### Exercise objective:
Pull out each line of the records holding the string "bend".

### Provided information:
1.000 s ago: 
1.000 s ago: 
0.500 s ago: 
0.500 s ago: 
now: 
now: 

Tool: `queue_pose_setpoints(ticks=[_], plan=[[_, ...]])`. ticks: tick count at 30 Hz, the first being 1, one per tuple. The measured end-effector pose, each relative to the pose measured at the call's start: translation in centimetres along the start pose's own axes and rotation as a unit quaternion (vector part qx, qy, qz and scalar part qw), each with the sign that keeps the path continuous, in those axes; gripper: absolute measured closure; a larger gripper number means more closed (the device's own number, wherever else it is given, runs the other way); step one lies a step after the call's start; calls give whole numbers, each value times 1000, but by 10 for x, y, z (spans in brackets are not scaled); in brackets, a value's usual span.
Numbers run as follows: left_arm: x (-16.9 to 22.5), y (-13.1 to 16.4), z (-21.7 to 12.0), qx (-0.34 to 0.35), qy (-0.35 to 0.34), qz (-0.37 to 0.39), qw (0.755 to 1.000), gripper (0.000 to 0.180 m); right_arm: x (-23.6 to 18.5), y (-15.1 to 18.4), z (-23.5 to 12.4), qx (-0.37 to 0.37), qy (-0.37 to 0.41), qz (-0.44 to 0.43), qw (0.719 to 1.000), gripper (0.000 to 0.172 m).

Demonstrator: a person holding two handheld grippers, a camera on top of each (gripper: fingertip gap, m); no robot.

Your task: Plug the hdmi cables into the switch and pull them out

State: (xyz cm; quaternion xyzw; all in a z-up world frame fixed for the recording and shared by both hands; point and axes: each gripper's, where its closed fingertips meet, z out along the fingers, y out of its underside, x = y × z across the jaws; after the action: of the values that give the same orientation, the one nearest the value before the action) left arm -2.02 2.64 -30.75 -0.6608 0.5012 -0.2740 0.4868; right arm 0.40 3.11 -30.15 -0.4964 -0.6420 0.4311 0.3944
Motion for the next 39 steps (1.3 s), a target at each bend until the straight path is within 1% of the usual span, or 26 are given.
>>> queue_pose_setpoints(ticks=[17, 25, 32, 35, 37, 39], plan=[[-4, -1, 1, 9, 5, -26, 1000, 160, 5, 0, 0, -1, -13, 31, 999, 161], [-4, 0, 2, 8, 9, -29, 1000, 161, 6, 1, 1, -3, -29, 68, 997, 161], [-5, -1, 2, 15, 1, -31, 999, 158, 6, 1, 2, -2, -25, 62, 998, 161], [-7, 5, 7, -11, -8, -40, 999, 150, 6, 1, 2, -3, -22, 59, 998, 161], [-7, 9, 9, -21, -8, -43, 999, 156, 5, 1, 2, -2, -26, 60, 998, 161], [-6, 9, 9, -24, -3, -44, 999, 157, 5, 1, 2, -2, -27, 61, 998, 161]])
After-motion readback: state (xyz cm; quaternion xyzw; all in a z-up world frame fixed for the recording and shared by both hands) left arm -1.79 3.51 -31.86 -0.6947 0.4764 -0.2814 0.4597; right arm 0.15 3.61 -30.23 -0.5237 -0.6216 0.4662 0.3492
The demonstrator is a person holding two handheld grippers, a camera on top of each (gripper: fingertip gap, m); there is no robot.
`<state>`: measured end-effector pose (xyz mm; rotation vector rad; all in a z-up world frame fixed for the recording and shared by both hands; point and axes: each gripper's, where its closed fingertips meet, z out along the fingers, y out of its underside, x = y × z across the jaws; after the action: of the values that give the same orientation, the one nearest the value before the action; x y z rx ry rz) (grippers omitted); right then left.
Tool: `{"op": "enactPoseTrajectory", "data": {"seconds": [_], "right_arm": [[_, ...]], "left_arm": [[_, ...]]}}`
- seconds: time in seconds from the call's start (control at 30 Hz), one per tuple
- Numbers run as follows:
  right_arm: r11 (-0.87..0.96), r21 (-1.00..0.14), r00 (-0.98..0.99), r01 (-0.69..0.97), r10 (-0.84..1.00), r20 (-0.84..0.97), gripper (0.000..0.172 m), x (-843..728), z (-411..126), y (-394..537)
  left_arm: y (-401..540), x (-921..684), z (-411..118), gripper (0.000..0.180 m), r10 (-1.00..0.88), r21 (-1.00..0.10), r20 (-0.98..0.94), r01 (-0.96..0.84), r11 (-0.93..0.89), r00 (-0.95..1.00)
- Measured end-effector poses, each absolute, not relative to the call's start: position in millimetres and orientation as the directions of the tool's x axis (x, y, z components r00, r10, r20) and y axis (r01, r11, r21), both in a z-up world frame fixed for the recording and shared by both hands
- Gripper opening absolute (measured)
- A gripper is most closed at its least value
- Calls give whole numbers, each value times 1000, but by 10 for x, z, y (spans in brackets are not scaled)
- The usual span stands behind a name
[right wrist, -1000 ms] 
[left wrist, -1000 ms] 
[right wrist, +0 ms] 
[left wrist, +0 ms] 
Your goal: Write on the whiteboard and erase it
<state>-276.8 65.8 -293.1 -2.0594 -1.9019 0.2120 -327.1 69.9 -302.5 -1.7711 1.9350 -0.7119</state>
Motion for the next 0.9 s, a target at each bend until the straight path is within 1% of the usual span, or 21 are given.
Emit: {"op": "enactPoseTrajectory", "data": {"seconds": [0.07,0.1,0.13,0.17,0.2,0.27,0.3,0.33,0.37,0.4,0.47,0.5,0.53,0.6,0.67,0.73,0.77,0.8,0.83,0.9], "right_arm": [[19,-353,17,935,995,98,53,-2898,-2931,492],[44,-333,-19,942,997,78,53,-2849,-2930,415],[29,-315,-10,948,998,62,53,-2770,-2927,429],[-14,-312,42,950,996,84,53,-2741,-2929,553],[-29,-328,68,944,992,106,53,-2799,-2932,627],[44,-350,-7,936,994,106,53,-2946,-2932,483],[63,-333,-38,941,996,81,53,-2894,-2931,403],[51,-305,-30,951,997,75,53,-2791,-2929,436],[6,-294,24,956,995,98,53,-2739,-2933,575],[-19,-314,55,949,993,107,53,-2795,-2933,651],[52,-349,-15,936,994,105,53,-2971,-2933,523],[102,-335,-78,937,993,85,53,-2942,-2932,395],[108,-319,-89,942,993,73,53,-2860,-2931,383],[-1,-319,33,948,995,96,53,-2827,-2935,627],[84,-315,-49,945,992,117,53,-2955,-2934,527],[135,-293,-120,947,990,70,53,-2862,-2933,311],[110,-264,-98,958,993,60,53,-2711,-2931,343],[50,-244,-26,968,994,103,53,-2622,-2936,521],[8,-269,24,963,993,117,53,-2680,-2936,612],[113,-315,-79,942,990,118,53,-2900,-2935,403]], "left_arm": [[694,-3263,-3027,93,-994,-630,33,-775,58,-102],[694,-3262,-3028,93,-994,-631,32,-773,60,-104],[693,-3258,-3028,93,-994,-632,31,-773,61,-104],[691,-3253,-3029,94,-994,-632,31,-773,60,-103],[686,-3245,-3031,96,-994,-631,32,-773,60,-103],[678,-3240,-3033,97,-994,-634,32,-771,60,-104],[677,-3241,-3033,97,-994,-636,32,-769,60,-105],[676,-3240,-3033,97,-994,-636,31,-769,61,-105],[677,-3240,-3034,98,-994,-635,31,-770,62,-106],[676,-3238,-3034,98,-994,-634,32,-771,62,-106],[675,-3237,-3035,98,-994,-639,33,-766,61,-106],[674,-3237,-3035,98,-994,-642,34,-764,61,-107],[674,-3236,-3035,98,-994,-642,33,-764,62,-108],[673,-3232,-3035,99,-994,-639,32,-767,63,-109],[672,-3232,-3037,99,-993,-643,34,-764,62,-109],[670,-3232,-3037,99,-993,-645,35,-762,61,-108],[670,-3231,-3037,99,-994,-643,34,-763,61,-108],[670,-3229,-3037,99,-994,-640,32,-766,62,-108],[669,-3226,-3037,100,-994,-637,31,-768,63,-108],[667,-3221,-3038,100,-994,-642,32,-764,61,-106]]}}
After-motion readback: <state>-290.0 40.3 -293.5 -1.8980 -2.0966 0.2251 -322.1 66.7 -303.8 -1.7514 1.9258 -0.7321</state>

### Result:
Motion for the next 39 steps (1.3 s), a target at each bend until the straight path is within 1% of the usual span, or 26 are given.
Motion for the next 0.9 s, a target at each bend until the straight path is within 1% of the usual span, or 21 are given.

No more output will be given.